I invite ideas for collaboration which push the frontiers of understanding how technology, innovation, and infrastructure impact the broader economy (e.g. inter-industry, inter-regional, and/or global effects). My core competency is representing technology, innovation, and infrastructure in techno-economic optimization models and computable general equilibrium (CGE) both in theory and in application. Below are some specific areas of interest related to my current projects.
GTAP-Power: an energy and electricity-detailed CGE model
I created the the GTAP-Power model, an energy-electricity detailed version of the GTAP model which includes transmission & distribution and 11 electricity generating technologies. The GTAP-Power (available with GTAP subscription) model is a built on the multi-sector, multi-region GTAP framework which includes inter-sectoral substitution, consumer demands, and bilateral trade. The PE-GE representation of electricity technology substitution captures both capacity factor adjustment ("short-term" response to relative prices with fixed capacity) as well as long-term capacity growth and decommissioning. This represents the cutting-edge of electricity modeling in CGE where many models have either a single electricity sector or a simple parametrization of substitution between technologies.
The model is newly developed, and I am currently working on some applications independently. I invite researchers interested in modeling electricity in CGE and learning more about how GTAP-Power may help their efforts to contact me and discuss further.
Introducing new sectors and technology in CGE modeling
I have in-depth experience integrating "bottom-up" technical detail into "top-down" CGE databases along with intimate knowledge of the GTAP database. This type of work allows researchers to model detailed technological or policy change in a very specific industry while simultaneously considering inter-industry, inter-regional, and the circular flow of the economy represented in CGE models. My experience stems from introducing electricity generating technologies in the GTAP model where I worked on the complete project life-cycle:
- "Bottom-up", "top-down" data reconciliation: using RAS, cross-entropy, and even creating novel problem-specific methods
- PE-to-GE modeling: GAMS and GEMPACK (GTAP and various versions)

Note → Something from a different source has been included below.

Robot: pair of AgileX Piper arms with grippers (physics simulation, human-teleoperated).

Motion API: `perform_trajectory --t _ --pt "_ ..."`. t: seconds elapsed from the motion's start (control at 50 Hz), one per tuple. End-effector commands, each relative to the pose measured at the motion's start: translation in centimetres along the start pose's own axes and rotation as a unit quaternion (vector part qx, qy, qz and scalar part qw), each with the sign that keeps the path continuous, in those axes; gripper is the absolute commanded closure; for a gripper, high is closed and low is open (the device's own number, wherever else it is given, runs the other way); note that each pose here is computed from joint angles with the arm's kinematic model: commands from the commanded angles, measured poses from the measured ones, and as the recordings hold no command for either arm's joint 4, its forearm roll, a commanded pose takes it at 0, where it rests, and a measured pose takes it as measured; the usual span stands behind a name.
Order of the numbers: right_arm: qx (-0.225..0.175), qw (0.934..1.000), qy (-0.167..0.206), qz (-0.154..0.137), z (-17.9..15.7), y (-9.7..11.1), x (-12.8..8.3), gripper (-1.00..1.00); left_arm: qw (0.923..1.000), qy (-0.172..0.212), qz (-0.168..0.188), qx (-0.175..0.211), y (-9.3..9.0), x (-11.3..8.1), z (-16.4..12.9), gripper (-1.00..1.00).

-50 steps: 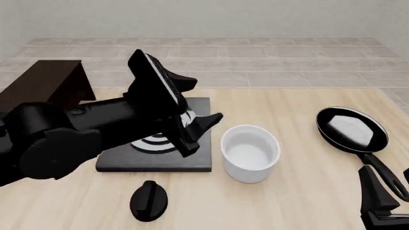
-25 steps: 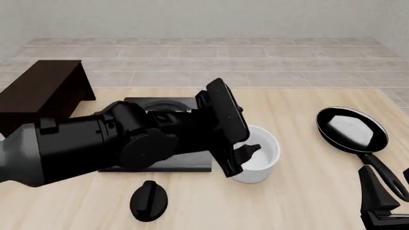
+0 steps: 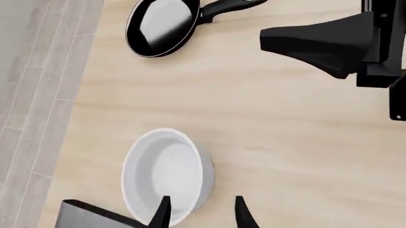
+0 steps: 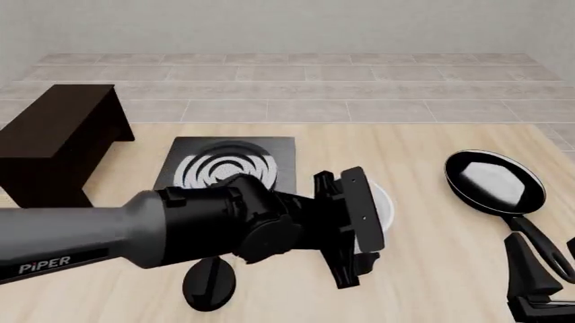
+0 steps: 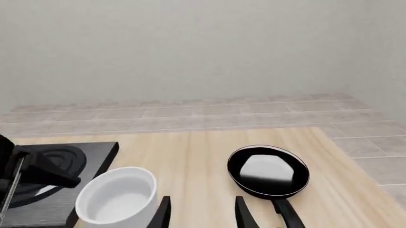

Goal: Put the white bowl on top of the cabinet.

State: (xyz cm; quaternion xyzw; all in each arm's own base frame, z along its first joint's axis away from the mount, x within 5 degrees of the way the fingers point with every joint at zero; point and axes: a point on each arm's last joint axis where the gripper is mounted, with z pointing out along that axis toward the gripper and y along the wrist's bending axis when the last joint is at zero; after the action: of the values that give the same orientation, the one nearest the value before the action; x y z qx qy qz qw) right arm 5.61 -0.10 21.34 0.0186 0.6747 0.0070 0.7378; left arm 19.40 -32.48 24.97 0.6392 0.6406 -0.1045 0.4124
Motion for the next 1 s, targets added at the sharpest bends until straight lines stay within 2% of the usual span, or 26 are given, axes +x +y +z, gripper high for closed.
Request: perform_trajectory --t 0.02,0.2,0.36,0.42,0.54,0.76,0.94,1.0 --pt "0.000 1.0000 0.001 0.001 0.0 0.0 0.0 -1.00 0.9991 0.033 0.019 0.018 -0.5 1.3 2.8 -1.00" --pt "0.001 1.0000 0.000 0.001 0.0 0.0 0.0 -1.00 0.9983 0.050 0.019 0.023 -0.6 2.5 4.8 -1.00" --pt "0.000 1.0000 0.000 0.001 0.0 0.0 0.0 -1.00 0.9980 0.055 0.024 0.020 -0.2 3.1 5.5 -1.00" --pt "0.000 1.0000 0.000 0.001 0.0 0.0 0.0 -1.00 0.9972 0.063 0.036 0.018 0.1 4.2 6.1 -1.00" --pt "0.000 1.0000 0.000 0.001 0.0 0.0 0.0 -1.00 0.9967 0.070 0.034 0.020 0.1 4.8 6.8 -1.00" --pt "0.000 1.0000 0.000 0.001 0.0 0.0 0.0 -1.00 0.9956 0.090 0.024 0.011 1.7 6.7 8.1 -1.00" --pt "0.001 1.0000 0.000 0.001 0.0 0.0 0.0 -1.00 0.9954 0.093 0.020 0.013 1.8 6.6 8.9 -1.00" --pt "0.001 1.0000 0.000 0.002 0.0 0.0 0.0 -1.00 0.9949 0.097 0.015 0.022 1.0 6.5 9.4 -1.00"
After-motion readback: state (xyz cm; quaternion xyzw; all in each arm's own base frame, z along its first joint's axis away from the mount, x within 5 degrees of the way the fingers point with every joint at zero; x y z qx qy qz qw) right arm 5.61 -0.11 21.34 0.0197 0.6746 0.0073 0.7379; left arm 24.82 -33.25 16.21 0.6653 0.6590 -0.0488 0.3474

- Validation: sensitivity analysis, calibration, and retrospective shocks
I'd be interested in discussing ideas which dive deeper into energy and electricity or new projects which require additional technological detail than CGE models typically offer.
Validation of large-scale models
The development of innovative CGE and IAM models typically outpaces the ability to collect data, construct meaningful databases, and set parameters required to drive them. I have experience using systematic sensitivity analysis to test the robustness of results to model parameters. Further, I have experience in moving from raw data to CGE databases and have shown that even alternate database construction methods (with same raw data) can lead to opposite and unintuitive modeling results. There are many sources of uncertainty that are largely under-appreciated. I am interested in:
- Identifying and understanding the sources of uncertainty in large-scale modeling
- Reducing uncertainty by creating methods to validate the large-scale models particularly ones that are not unique to a certain modeling frame work and can be applied across other frameworks
I find this of increasing importance due to the prevalence of these large-scale models in both academic literature and policy analysis which will only increase in quantity and scope with lower barriers to entry (e.g. cost of data, computational power).